Exercise details: Once you have read the listing, output it exactly and completely.

Records:
════════
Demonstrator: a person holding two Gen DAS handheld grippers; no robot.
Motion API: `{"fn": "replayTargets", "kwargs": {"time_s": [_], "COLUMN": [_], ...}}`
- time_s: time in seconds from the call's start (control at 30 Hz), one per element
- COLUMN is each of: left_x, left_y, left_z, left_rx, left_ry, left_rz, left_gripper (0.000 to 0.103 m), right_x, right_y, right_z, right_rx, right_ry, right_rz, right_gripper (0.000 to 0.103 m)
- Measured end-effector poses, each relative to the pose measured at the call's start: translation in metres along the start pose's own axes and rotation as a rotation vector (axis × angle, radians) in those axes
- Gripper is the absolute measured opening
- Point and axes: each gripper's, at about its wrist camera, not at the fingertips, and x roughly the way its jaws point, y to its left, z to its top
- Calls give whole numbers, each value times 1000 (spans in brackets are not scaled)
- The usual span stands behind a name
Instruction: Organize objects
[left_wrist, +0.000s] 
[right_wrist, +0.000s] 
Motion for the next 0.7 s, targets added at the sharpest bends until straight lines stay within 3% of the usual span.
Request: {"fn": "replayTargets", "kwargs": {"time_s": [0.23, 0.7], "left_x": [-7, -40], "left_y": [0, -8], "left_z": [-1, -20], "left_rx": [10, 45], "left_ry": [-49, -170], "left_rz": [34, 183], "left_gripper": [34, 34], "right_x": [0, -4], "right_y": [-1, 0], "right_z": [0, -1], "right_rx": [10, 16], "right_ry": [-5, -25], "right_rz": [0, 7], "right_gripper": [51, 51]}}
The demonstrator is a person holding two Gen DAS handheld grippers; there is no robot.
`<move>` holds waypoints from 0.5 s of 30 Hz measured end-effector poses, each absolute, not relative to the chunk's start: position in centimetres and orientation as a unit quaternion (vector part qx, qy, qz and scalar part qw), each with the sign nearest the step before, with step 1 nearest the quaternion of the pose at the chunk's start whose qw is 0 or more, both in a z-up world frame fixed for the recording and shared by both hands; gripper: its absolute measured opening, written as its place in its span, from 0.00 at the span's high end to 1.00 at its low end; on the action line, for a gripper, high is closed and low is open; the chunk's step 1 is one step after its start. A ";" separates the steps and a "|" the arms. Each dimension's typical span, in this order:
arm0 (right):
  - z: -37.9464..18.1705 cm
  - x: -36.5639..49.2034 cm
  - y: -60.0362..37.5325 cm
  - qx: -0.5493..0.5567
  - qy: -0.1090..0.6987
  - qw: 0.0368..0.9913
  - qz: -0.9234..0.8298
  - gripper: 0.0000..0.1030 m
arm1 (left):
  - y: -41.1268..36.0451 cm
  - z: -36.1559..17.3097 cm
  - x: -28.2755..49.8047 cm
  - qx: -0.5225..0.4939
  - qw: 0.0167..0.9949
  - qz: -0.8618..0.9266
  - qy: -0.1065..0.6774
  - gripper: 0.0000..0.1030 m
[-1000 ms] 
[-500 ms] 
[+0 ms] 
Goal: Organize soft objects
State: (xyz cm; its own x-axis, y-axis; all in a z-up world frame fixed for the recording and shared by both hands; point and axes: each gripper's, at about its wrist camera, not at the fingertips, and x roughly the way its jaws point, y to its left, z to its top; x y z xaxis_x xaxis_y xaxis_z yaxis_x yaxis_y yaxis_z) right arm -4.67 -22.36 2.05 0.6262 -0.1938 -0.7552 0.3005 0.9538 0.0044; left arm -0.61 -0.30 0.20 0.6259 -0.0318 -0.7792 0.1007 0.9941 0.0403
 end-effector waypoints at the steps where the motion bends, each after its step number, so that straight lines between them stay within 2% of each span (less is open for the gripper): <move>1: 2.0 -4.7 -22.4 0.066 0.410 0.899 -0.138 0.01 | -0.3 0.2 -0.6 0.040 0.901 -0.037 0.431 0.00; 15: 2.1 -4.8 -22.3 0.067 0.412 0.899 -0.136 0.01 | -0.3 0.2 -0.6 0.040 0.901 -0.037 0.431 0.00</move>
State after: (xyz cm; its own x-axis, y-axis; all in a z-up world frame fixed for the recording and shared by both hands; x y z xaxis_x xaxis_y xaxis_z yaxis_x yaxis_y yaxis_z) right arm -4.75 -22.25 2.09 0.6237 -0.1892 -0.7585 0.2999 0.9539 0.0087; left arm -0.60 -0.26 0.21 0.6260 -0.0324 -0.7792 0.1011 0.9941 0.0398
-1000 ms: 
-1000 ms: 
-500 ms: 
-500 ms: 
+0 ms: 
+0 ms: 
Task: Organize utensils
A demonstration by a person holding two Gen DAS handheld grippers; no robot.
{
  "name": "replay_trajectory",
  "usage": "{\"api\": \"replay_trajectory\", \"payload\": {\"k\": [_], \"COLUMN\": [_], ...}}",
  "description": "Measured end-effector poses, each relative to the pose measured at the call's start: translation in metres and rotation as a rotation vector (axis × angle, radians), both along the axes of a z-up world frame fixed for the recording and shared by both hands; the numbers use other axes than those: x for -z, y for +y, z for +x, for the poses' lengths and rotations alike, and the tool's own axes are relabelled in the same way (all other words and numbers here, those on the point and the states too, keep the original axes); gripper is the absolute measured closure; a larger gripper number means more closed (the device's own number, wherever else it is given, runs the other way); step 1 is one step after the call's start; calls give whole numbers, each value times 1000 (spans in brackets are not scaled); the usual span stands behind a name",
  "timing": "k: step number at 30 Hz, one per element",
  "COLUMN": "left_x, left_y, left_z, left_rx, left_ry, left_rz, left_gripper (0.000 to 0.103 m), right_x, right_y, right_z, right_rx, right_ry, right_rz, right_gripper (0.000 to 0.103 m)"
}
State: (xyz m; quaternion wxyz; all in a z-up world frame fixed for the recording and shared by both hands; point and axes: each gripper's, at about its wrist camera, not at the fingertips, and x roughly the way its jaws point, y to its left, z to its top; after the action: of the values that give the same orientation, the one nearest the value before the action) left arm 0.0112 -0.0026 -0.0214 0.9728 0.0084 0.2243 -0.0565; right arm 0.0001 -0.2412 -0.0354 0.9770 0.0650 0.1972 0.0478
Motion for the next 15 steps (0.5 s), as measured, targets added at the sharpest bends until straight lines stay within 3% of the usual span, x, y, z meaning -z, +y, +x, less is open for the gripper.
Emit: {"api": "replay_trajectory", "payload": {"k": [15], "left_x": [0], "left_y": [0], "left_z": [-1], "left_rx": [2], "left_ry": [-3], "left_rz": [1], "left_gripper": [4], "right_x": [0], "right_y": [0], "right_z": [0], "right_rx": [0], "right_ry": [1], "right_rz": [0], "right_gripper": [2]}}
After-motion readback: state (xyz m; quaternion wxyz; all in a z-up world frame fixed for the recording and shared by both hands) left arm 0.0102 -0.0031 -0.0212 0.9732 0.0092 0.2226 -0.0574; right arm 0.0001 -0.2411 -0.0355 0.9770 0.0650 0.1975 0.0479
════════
Output for this exercise:
Demonstrator: a person holding two Gen DAS handheld grippers; no robot.
Motion API: `{"fn": "replayTargets", "kwargs": {"time_s": [_], "COLUMN": [_], ...}}`
- time_s: time in seconds from the call's start (control at 30 Hz), one per element
- COLUMN is each of: left_x, left_y, left_z, left_rx, left_ry, left_rz, left_gripper (0.000 to 0.103 m), right_x, right_y, right_z, right_rx, right_ry, right_rz, right_gripper (0.000 to 0.103 m)
- Measured end-effector poses, each relative to the pose measured at the call's start: translation in metres along the start pose's own axes and rotation as a rotation vector (axis × angle, radians) in those axes
- Gripper is the absolute measured opening
- Point and axes: each gripper's, at about its wrist camera, not at the fingertips, and x roughly the way its jaws point, y to its left, z to its top
- Calls give whole numbers, each value times 1000 (spans in brackets are not scaled)
- The usual span stands behind a name
Instruction: Organize objects
[left_wrist, +0.000s] 
[right_wrist, +0.000s] 
Motion for the next 0.7 s, targets added at the sharpest bends until straight lines stay within 3% of the usual span.
Request: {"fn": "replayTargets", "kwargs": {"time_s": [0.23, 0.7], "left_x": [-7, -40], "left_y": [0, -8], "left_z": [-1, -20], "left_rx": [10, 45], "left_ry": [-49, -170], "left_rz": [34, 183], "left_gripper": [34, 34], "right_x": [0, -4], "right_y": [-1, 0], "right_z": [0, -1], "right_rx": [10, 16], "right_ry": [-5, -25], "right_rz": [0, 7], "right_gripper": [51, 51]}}
The demonstrator is a person holding two Gen DAS handheld grippers; there is no robot.
`<move>` holds waypoints from 0.5 s of 30 Hz measured end-effector poses, each absolute, not relative to the chunk's start: position in centimetres and orientation as a unit quaternion (vector part qx, qy, qz and scalar part qw), each with the sign nearest the step before, with step 1 nearest the quaternion of the pose at the chunk's start whose qw is 0 or more, both in a z-up world frame fixed for the recording and shared by both hands; gripper: its absolute measured opening, written as its place in its span, from 0.00 at the span's high end to 1.00 at its low end; on the action line, for a gripper, high is closed and low is open; the chunk's step 1 is one step after its start. A ";" separates the steps and a "|" the arms. Each dimension's typical span, in this order:
arm0 (right):
  - z: -37.9464..18.1705 cm
  - x: -36.5639..49.2034 cm
  - y: -60.0362..37.5325 cm
  - qx: -0.5493..0.5567
  - qy: -0.1090..0.6987
  - qw: 0.0368..0.9913
  - qz: -0.9234..0.8298
  - gripper: 0.0000..0.1030 m
arm1 (left):
  - y: -41.1268..36.0451 cm
  - z: -36.1559..17.3097 cm
  - x: -28.2755..49.8047 cm
  - qx: -0.5225..0.4939
  - qw: 0.0167..0.9949
  - qz: -0.8618..0.9266
  - qy: -0.1065..0.6774
  - gripper: 0.0000..0.1030 m
[-1000 ms] 
[-500 ms] 
[+0 ms] 
Goal: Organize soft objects
State: (xyz cm; its own x-axis, y-axis; all in a z-up world frame fixed for the recording and shared by both hands; point and axes: each gripper's, at about its wrist camera, not at the fingertips, and x roughly the way its jaws point, y to its left, z to its top; x y z xaxis_x xaxis_y xaxis_z yaxis_x yaxis_y yaxis_z) right arm -4.67 -22.36 2.05 0.6262 -0.1938 -0.7552 0.3005 0.9538 0.0044; left arm -0.61 -0.30 0.20 0.6259 -0.0318 -0.7792 0.1007 0.9941 0.0403
 end-effector waypoints at the steps where the motion bends, each after its step number, so that straight lines between them stay within 2% of each span (less is open for the gripper): <move>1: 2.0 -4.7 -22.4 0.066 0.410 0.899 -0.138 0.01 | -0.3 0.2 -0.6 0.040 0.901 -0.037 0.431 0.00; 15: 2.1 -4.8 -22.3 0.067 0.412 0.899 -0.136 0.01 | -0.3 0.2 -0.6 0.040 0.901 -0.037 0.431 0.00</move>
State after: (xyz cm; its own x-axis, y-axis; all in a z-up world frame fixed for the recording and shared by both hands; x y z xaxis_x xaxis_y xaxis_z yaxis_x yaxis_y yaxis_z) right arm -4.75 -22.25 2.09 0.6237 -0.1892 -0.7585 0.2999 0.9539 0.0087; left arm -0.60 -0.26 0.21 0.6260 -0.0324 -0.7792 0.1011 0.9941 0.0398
-1000 ms: 
-1000 ms: 
-500 ms: 
-500 ms: 
+0 ms: 
+0 ms: 
Task: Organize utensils
A demonstration by a person holding two Gen DAS handheld grippers; no robot.
{
  "name": "replay_trajectory",
  "usage": "{\"api\": \"replay_trajectory\", \"payload\": {\"k\": [_], \"COLUMN\": [_], ...}}",
  "description": "Measured end-effector poses, each relative to the pose measured at the call's start: translation in metres and rotation as a rotation vector (axis × angle, radians), both along the axes of a z-up world frame fixed for the recording and shared by both hands; the numbers use other axes than those: x for -z, y for +y, z for +x, for the poses' lengths and rotations alike, and the tool's own axes are relabelled in the same way (all other words and numbers here, those on the point and the states too, keep the original axes); gripper is the absolute measured closure; a larger gripper number means more closed (the device's own number, wherever else it is given, runs the other way); step 1 is one step after the call's start; calls give whole numbers, each value times 1000 (spans in brackets are not scaled); the usual span stands behind a name",
  "timing": "k: step number at 30 Hz, one per element",
  "COLUMN": "left_x, left_y, left_z, left_rx, left_ry, left_rz, left_gripper (0.000 to 0.103 m), right_x, right_y, right_z, right_rx, right_ry, right_rz, right_gripper (0.000 to 0.103 m)"
}
State: (xyz m; quaternion wxyz; all in a z-up world frame fixed for the recording and shared by both hands; point and axes: each gripper's, at about its wrist camera, not at the fingertips, and x roughly the way its jaws point, y to its left, z to its top; after the action: of the values that give the same orientation, the one nearest the value before the action) left arm 0.0112 -0.0026 -0.0214 0.9728 0.0084 0.2243 -0.0565; right arm 0.0001 -0.2412 -0.0354 0.9770 0.0650 0.1972 0.0478
Motion for the next 15 steps (0.5 s), as measured, targets added at the sharpest bends until straight lines stay within 3% of the usual span, x, y, z meaning -z, +y, +x, less is open for the gripper.
Emit: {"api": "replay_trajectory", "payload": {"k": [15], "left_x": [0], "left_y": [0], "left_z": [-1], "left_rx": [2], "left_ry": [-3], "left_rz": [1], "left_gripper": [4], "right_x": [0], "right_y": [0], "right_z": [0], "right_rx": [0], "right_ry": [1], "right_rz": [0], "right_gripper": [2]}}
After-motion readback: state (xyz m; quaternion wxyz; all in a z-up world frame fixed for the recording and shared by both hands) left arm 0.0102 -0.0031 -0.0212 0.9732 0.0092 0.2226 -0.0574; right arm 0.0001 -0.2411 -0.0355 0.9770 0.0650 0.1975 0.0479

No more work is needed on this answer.